REQUIRED WORK
In the records, find each line where "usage" occurs, and copy it.

INPUT RECORDS

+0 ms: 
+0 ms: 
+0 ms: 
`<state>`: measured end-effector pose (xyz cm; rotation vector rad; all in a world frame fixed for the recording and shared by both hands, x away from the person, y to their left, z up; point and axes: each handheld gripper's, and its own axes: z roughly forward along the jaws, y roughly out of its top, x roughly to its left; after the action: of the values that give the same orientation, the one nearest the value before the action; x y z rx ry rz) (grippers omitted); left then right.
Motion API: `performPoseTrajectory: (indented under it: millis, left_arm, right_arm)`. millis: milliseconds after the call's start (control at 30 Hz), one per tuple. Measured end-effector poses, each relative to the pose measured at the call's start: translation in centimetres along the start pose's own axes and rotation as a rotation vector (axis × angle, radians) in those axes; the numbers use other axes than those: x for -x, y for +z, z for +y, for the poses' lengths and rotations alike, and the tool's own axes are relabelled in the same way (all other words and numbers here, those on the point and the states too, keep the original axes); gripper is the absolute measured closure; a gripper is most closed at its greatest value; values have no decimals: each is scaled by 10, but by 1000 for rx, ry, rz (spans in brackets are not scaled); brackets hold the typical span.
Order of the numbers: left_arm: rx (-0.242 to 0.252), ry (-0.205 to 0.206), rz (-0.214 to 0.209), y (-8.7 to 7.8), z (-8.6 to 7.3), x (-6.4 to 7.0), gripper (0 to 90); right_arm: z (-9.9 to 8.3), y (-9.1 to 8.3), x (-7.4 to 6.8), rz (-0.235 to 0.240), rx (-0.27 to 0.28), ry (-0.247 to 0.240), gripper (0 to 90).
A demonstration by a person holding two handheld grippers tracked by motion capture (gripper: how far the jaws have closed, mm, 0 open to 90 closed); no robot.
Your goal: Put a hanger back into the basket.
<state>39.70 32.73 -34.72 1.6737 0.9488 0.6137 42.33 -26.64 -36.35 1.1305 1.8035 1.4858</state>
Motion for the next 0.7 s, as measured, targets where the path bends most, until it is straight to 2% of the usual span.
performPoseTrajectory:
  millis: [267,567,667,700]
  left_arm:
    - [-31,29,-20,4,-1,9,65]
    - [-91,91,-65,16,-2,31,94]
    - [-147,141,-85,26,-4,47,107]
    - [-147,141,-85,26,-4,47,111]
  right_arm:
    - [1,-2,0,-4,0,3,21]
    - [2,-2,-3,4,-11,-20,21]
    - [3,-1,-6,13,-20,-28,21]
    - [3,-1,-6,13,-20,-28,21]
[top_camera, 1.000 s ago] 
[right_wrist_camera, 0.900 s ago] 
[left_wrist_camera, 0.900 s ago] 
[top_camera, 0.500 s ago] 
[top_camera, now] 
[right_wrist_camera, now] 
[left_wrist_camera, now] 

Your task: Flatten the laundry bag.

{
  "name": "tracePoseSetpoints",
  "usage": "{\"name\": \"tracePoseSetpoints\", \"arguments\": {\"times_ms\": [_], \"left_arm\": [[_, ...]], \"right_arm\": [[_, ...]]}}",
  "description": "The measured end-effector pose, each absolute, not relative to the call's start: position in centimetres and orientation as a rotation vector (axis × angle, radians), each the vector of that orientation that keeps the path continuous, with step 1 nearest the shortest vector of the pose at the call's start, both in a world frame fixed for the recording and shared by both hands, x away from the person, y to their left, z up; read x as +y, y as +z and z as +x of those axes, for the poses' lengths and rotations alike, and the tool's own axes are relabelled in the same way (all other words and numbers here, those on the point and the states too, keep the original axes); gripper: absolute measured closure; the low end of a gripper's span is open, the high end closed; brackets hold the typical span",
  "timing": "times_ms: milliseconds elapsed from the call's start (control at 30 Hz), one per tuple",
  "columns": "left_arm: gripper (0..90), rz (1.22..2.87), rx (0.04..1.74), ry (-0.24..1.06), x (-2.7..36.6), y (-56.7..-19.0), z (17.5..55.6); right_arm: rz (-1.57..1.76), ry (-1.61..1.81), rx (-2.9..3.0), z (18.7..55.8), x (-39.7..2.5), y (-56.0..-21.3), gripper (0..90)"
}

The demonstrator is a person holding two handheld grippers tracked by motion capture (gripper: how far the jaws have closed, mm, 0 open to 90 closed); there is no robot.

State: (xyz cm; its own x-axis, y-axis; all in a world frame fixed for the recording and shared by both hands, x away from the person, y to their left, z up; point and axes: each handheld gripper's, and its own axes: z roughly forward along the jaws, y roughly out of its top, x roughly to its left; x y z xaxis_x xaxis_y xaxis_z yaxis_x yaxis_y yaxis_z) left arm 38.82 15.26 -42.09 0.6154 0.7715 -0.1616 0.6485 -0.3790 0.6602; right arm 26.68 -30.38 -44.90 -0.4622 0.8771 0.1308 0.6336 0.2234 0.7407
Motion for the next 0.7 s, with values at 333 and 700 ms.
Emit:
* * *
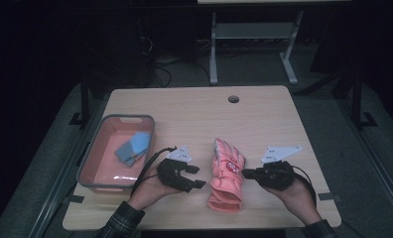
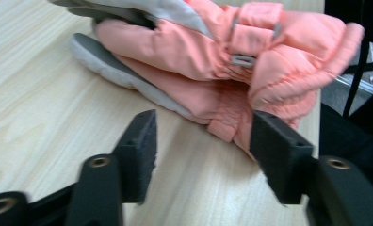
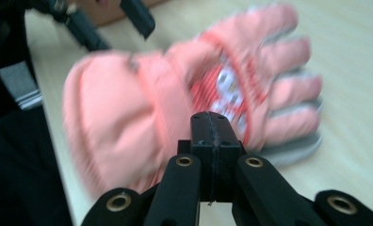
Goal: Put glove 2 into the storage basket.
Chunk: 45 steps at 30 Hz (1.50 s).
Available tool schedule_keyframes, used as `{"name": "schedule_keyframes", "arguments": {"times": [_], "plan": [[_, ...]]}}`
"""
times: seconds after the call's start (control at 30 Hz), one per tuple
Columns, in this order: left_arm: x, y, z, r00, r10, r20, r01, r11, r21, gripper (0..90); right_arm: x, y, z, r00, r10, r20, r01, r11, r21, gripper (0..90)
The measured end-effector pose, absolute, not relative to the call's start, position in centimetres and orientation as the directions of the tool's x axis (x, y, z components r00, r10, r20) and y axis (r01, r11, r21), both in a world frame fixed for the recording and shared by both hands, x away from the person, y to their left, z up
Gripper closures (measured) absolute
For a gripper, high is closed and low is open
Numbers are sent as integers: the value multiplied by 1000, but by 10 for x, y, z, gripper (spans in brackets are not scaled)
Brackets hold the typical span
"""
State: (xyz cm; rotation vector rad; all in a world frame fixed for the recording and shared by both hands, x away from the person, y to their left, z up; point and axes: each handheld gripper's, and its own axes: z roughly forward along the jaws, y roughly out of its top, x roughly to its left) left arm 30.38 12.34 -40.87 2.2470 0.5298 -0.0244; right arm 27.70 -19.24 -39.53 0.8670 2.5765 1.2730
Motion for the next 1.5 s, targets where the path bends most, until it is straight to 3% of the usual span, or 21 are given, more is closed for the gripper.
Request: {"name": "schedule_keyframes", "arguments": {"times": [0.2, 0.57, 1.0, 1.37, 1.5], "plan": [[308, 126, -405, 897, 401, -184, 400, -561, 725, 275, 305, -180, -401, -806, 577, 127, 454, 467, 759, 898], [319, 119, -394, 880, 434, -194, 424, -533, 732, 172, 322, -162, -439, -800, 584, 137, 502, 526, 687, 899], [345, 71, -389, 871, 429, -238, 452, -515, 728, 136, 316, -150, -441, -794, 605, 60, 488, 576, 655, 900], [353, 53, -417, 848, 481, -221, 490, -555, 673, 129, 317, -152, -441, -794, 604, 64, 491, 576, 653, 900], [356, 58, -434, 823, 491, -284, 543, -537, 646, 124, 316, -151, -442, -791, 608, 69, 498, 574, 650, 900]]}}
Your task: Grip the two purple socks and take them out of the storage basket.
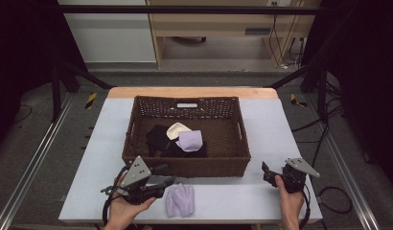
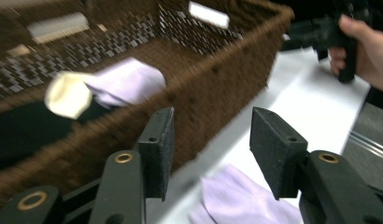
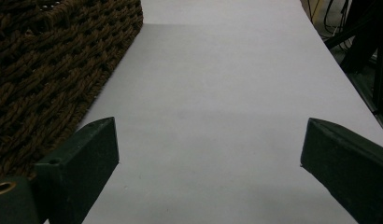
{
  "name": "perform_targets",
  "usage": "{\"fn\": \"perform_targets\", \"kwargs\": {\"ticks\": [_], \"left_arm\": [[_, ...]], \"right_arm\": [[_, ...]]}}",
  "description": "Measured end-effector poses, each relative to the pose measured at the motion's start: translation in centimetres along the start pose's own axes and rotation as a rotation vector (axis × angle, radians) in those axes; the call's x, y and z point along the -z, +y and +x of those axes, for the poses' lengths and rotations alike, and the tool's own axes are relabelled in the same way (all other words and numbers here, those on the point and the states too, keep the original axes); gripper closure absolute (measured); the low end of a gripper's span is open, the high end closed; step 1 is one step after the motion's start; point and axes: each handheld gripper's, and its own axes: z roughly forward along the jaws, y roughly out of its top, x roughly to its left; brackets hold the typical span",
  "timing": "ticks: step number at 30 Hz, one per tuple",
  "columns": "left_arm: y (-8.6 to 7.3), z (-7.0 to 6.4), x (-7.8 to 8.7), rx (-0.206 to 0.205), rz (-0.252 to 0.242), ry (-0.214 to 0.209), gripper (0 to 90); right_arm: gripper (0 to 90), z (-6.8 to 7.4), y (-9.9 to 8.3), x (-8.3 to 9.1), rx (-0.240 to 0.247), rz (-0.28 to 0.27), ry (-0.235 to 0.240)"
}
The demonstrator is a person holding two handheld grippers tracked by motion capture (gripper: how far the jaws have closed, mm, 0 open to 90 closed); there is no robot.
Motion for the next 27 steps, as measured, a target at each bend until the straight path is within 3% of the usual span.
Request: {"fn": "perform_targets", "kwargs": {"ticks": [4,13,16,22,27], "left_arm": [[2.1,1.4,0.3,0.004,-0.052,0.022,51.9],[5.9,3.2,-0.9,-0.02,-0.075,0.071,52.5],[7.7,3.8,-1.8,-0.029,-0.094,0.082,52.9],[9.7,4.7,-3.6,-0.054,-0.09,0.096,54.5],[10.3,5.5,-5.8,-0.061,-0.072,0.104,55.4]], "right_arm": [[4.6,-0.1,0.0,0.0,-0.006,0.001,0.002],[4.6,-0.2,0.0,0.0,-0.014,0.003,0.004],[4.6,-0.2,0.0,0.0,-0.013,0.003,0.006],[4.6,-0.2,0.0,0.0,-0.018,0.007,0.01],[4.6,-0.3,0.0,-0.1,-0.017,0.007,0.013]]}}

ANSWER BOX
  "usage": "{\"name\": \"tracePoseSetpoints\", \"arguments\": {\"times_ms\": [_], \"left_arm\": [[_, ...]], \"right_arm\": [[_, ...]]}}",
  "usage": "{\"fn\": \"perform_targets\", \"kwargs\": {\"ticks\": [_], \"left_arm\": [[_, ...]], \"right_arm\": [[_, ...]]}}",

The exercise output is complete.